The PLOS Pipeline algorithm intends to convert a multiplex flourescence microscopy or immunoflourescence array topography volume to a probability volume representing the probability that any single voxel is a synapse. For our purposes, we will be utilizing the first 3 steps of this pipeline, namely:

  1. Computation of Foreground Probability
  2. Probability of 2D Puncta
  3. Probability of 3D Puncta

Inputs

A 3-D image volume obtained through In-vivo two photon SEP-GluA1 imaging.

Outputs

A probability volume representing the probability that any one voxel in the volume is a synapse

Function


In [52]:
######################################
###THIS IS PSEUDOCODE; WILL NOT RUN###
######################################

###STEP 1: COMPUTATION OF FOREGROUND PROBABILITY###
cdfMapVolume = []
for image in volume:
    
    #Get a distribution of intensities of the slice
    dist = generateDistribution(image)
    
    #Get the cdf for every voxel in the image slice
    cdfMap = zeros_like(dist)
    for y in image.height:
        for x in image.width:
            cdfMap[y][x] = dist.cdf(image[y][x])
    cdfMapVolume.apend(cdfMap)
    
####Step 2: Probability of 2D Puncta
filteredVolume = zeros_like(cdfMapVolume)
for z in cdfMapVolume.depth:
    for y in cdfMapVolume.height:
        for x in cdfMapVolume.width:
            #NOTE: boxFilter apples a box filter(duh...) of size at the given zyx
            #this boxFilter is equivalent to the product of all elements that are <=size
            #away from the zyx center, and are on the same z slice.
            filteredVolume[z][y][x] = boxFilter(cdfMapVolume, z, y, x, size)
            
####Step 3: Probability of 3D Puncta
finalVolume = zeros_like(filteredVolume)
for z in filteredVolume.depth:
    for y in filteredVolume.height:
        for x in filteredVolume.width:
            #getSquaredError calculates the sum of the squared error between the provided zyx voxel
            #and the voxel at the same yx points within size distance of z (i.e. up and down z axis)
            finalVolume[z][y][x] = filteredVolume[z][y][x] * exp(-1 * getSquaredError(filteredVolume, z, y, x, size))


---------------------------------------------------------------------------
NameError                                 Traceback (most recent call last)
<ipython-input-52-bd9b83ce44f6> in <module>()
      5 ###STEP 1: COMPUTATION OF FOREGROUND PROBABILITY###
      6 cdfMapVolume = []
----> 7 for image in volume:
      8 
      9     #Get a distribution of intensities of the slice

NameError: name 'volume' is not defined

Write Code

All code for this PLOS Pipeline can be found in our plosLib.py file, located here:

https://github.com/NeuroDataDesign/pan-synapse/blob/master/code/functions/plosLib.py

Simulation

1.Unit Testing

Unit tests were developed to validate the functionality and correctness of all major functions within the PLOS Pipeline.

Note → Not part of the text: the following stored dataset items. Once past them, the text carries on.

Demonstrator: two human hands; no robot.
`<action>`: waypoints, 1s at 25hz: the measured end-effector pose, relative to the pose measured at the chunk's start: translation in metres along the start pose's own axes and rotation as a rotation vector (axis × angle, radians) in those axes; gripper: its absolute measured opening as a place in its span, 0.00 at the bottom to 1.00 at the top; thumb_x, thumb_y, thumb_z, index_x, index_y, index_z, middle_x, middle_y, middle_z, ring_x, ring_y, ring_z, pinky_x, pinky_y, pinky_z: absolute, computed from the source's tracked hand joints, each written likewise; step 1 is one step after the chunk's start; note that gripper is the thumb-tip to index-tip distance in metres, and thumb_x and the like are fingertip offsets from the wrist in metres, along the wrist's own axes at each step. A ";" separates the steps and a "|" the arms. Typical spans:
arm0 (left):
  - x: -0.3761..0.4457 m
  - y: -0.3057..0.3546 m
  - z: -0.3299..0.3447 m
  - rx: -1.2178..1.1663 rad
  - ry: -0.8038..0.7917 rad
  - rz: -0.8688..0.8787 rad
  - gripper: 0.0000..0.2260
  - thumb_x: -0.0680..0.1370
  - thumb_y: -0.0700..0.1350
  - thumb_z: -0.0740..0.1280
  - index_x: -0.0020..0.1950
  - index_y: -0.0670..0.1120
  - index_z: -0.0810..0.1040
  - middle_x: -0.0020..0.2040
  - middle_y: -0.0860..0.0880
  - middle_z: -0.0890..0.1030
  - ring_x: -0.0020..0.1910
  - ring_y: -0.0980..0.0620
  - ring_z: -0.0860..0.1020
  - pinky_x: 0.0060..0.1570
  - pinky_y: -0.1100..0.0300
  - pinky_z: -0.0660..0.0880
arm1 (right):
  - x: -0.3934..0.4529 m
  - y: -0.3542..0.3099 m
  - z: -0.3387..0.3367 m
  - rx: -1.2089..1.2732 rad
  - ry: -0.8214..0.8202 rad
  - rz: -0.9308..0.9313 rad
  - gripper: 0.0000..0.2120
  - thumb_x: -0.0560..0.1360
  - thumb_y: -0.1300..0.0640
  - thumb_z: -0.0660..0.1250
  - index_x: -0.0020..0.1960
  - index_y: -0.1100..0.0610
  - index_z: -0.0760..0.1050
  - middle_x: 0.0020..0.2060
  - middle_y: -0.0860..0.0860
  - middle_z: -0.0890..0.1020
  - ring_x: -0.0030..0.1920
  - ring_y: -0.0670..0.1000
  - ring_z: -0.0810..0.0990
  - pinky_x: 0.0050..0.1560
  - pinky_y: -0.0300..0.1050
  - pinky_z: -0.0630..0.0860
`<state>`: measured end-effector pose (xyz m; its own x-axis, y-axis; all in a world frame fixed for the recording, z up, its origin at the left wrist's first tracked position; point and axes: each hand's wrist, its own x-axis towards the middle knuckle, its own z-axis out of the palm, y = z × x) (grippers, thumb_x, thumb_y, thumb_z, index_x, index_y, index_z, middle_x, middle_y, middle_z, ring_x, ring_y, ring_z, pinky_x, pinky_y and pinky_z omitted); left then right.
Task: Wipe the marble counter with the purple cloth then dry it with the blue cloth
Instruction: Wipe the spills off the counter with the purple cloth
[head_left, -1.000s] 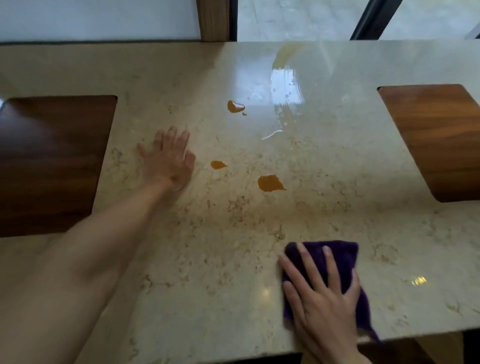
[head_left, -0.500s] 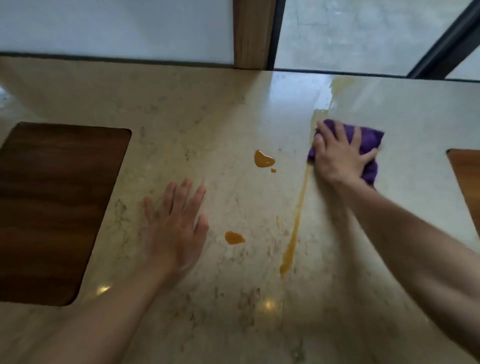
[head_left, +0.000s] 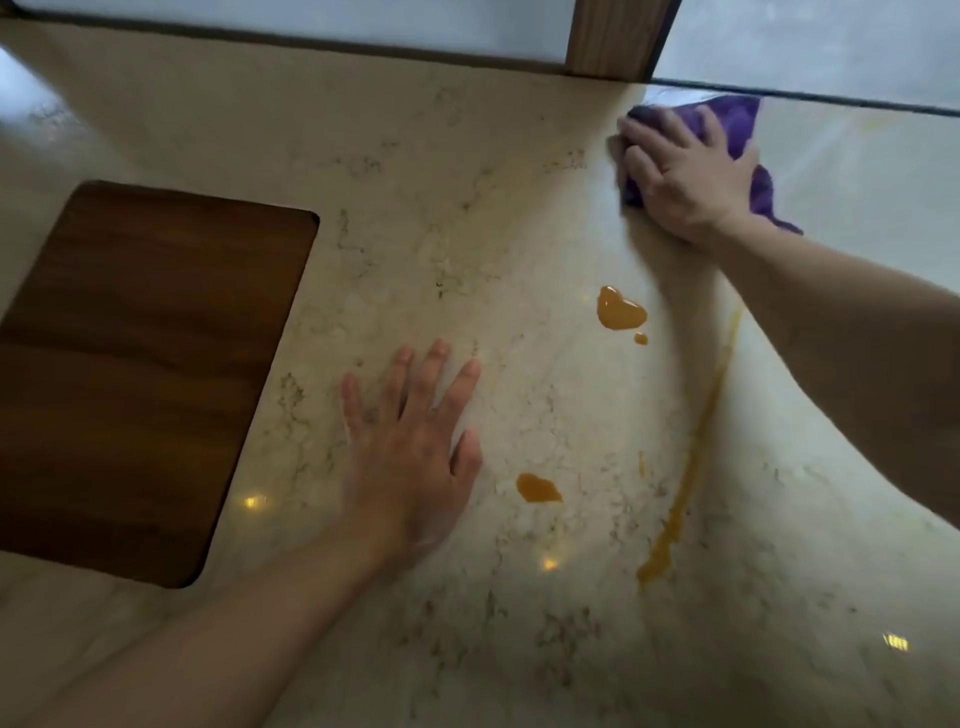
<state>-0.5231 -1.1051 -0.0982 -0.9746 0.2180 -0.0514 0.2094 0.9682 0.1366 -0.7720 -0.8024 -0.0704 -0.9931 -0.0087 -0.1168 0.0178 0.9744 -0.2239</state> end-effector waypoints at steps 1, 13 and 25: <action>0.000 0.000 0.000 -0.008 0.001 -0.007 0.29 0.79 0.57 0.50 0.81 0.57 0.53 0.82 0.50 0.53 0.81 0.45 0.49 0.73 0.29 0.47 | -0.020 -0.008 0.004 -0.011 -0.018 -0.026 0.23 0.81 0.35 0.41 0.76 0.30 0.51 0.80 0.41 0.54 0.79 0.59 0.48 0.70 0.76 0.48; 0.003 -0.002 -0.005 -0.039 -0.017 0.034 0.28 0.79 0.57 0.45 0.80 0.56 0.52 0.82 0.49 0.52 0.81 0.43 0.50 0.72 0.27 0.45 | -0.445 -0.074 0.080 -0.057 0.049 0.201 0.24 0.81 0.37 0.41 0.77 0.32 0.53 0.79 0.39 0.55 0.80 0.55 0.48 0.71 0.72 0.52; 0.005 -0.004 -0.006 -0.037 -0.027 0.035 0.28 0.80 0.57 0.45 0.81 0.56 0.51 0.83 0.48 0.51 0.81 0.42 0.49 0.72 0.27 0.45 | -0.537 -0.208 0.129 -0.088 0.130 0.241 0.22 0.83 0.40 0.48 0.76 0.36 0.62 0.76 0.45 0.66 0.77 0.60 0.61 0.66 0.79 0.56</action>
<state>-0.5291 -1.1083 -0.0934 -0.9642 0.2551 -0.0730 0.2395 0.9550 0.1749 -0.2278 -1.0296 -0.0863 -0.9680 0.2490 -0.0303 0.2509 0.9607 -0.1190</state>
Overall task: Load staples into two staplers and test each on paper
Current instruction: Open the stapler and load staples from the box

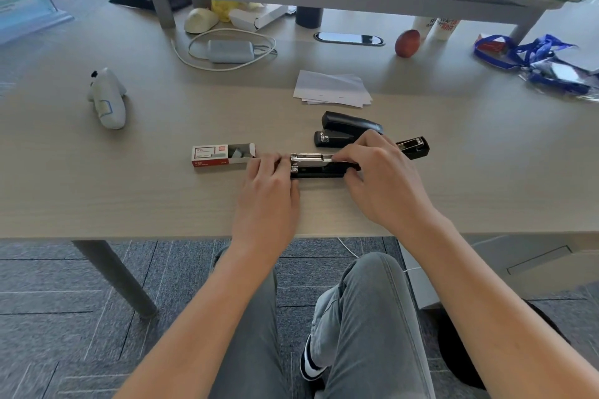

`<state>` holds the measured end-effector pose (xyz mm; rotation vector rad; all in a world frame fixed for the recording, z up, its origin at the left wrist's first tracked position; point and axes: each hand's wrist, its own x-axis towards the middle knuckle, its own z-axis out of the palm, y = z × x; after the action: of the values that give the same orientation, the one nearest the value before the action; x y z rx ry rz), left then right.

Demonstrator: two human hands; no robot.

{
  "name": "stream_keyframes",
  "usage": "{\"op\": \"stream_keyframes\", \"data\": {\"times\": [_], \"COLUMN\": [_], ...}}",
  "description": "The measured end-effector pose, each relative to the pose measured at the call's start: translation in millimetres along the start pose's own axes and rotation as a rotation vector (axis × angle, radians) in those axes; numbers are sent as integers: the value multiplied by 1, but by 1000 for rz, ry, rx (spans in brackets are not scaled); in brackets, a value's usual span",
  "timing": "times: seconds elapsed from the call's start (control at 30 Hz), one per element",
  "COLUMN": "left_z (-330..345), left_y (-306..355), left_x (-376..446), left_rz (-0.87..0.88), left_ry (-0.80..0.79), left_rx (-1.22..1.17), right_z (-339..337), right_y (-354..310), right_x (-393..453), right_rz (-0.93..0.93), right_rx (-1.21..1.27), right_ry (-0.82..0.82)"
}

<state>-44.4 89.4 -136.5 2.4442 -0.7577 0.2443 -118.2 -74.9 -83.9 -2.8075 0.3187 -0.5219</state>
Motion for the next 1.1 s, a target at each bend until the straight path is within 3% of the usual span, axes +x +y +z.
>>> {"op": "stream_keyframes", "data": {"times": [0.43, 0.7, 0.87, 1.0, 1.1], "left_z": [2, -1, -6, -4, -3], "left_y": [-3, -1, 5, 4, 4], "left_x": [0, -1, -3, -3, -3], "left_rz": [10, -6, 23, 41, 38], "left_ry": [-3, -21, -55, -47, -38], "left_rx": [16, 16, -3, 42, 49], "right_z": [6, 11, 10, 0, -5], "right_y": [-30, -18, -2, 14, 25], "right_x": [15, 1, -25, -36, -33], "right_rz": [11, 40, 395, 846, 958], "right_rx": [165, 289, 531, 1011, 1287], "right_ry": [-181, -92, 70, 166, 217]}}
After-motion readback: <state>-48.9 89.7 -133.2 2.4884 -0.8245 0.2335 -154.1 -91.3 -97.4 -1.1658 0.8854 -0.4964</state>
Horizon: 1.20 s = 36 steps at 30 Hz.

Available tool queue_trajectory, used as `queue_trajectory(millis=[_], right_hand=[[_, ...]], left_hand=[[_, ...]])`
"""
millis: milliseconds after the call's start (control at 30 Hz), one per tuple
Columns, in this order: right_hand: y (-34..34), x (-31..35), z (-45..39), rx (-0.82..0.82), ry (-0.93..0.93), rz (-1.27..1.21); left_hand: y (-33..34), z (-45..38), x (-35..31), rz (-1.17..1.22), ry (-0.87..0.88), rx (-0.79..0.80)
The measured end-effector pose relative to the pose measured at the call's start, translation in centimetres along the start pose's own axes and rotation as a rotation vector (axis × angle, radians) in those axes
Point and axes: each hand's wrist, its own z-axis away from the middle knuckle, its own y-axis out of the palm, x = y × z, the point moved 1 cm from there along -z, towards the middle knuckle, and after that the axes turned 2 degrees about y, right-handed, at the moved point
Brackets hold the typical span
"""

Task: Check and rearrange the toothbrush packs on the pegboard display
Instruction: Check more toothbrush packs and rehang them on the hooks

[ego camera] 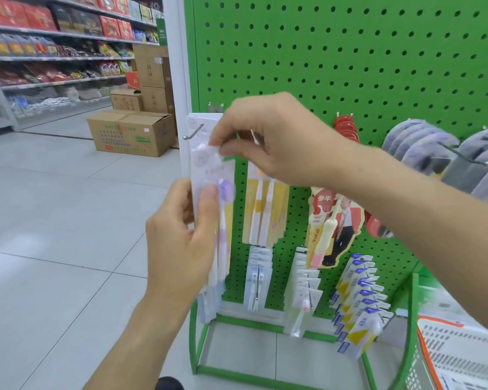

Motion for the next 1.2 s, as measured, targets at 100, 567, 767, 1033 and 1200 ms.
queue_trajectory(millis=[100,567,767,1033,1200], right_hand=[[3.3,1.3,4.2,0.069,0.003,0.026],[20.9,2.6,24.4,-0.142,0.942,-0.598],[22.8,0.8,27.4,0.058,1.317,-0.930],[22.2,-0.3,26.9,0.102,1.258,-0.858],[21.5,-0.2,27.2,0.161,1.217,-0.905]], left_hand=[[-1.0,3.9,1.8,0.102,-0.161,0.116],[2.8,10.9,12.7,-0.128,-0.486,0.919],[5.8,12.4,16.6,-0.166,-0.705,0.957],[7.8,11.7,15.4,-0.097,-0.927,0.775],[7.4,11.9,14.9,-0.147,-0.840,0.733]])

These tests can be found here:

https://github.com/NeuroDataDesign/pan-synapse/tree/master/code/tests

Relevant unit tests for the PLOS pipeline include:

  • generate2PunctaMapTest.py
  • prodConvTest.py
  • generateForegroundProbMapTest.py
  • interVoxSquaredErrorTest.py

2.Pipeline Functionality Testing

Pipeline Functionality Tests will be performed to demonstrate that the pipeline performs as expected under perfectly ideal and perfectly non-ideal circumstances. Data will be sampled from two synthetic sets, one with two 3x3x3 'synapse' clusters of intensity 100 within a 20x20x20 volume, and one of uniform data with value 100 within a 20x20x20 volume.

Success

  • We expect the pipeline to identify a high probability of synapse for the two clusters in the synthetic synapse data

Failure

  • We expect the pipeline to identify the entire volume as a high probability of synapse for the uniform data since there is no variance in the data.

1. Generate Functionality Data


In [4]:
import numpy as np
import matplotlib.pyplot as plt
from mpl_toolkits.mplot3d import Axes3D
import pickle
import sys
sys.path.insert(0,'../code/functions/')

twoClusterDat = pickle.load(open('../code/tests/synthDat/twoPerfectClusters.synth'))
all100Dat = pickle.load(open('../code/tests/synthDat/all100.synth'))

In [4]:
#The two cluster data
fig = plt.figure()
ax = fig.add_subplot(111, projection='3d')
z, y, x = twoClusterDat.nonzero()
ax.scatter(x, y, z, zdir='z', c='r')
plt.show()



In [5]:
#The uniform data
fig = plt.figure()
ax = fig.add_subplot(111, projection='3d')
z, y, x = all100Dat.nonzero()
ax.scatter(x, y, z, zdir='z', c='r')
plt.show()



In [5]:
#Get the implemented library code
import plosLib as pLib
import connectLib as cLib

In [7]:
twoClusterResults = pLib.pipeline(twoClusterDat)
bianTwoClusterResults = cLib.otsuVox(twoClusterResults)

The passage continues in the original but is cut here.